Ladybirds (Coleoptera: Coccinellidae) provide services that are critical to food production, and they fulfill an ecological role as a food source for predators. The richness, António O. Soares and Danny Haelewaters contributed equally to this work.
Since typically there are many predators feeding on most herbivores in natural communities, understanding multiple predator effects is critical for both community and applied ecology. Experiments of multiple predator effects on prey populations are extremely demanding, as the number of treatments and the amount of labour associated with these experiments increases exponentially with the number of species in question. Therefore, researchers tend to vary only presence/absence of the species and use only one (supposedly realistic) combination of their numbers in experiments.

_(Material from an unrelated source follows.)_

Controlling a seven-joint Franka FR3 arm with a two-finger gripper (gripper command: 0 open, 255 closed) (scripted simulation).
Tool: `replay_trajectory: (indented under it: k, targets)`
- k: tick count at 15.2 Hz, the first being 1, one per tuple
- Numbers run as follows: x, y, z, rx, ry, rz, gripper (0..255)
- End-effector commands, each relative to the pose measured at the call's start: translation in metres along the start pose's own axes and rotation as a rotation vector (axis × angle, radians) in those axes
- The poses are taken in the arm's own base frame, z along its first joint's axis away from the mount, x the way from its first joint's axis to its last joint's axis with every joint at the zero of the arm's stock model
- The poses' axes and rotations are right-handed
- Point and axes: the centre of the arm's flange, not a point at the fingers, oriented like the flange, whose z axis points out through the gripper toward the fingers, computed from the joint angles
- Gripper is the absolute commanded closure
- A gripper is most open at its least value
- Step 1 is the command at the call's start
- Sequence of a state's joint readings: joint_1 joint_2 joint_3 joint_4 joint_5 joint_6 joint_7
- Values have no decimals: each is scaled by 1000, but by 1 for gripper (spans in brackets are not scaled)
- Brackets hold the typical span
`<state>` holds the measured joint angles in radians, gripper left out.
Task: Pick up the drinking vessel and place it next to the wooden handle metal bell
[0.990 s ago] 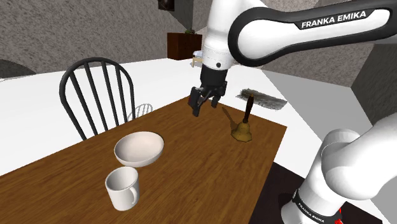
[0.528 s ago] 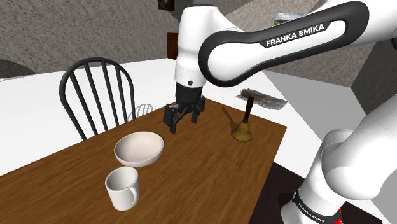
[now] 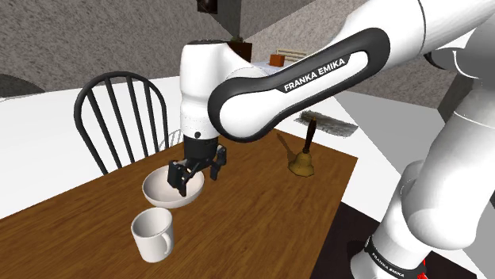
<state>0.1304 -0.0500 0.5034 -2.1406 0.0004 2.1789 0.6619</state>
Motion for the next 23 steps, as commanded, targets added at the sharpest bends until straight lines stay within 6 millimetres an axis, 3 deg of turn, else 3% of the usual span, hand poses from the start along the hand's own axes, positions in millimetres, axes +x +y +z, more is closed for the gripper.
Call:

However, nonlinearities in density dependence, functional responses, interactions between natural enemies etc. are typical for such systems, and nonlinear models of population dynamics generally predict qualitatively different results, if initial absolute densities of the species studied differ, even if their relative densities are maintained. Therefore, testing combinations of natural enemies without varying their densities may not be sufficient. Here we test this prediction experimentally. We show that the population dynamics of a system consisting of 2 natural enemies (aphid predator Adalia bipunctata (L.), and aphid parasitoid, Aphidius colemani Viereck) and their shared prey (peach aphid, Myzus persicae Sulzer) are strongly affected by the absolute initial densities of the species in question. Even if their relative densities are kept constant, the natural enemy species or combination thereof that most effectively suppresses the prey may depend on the absolute initial densities used in the experiment. Future empirical studies of multiple predator – one prey interactions should therefore use a two-dimensional array of initial densities of the studied species. Varying only combinations of natural enemies without varying their densities is not sufficient and can lead to misleading results.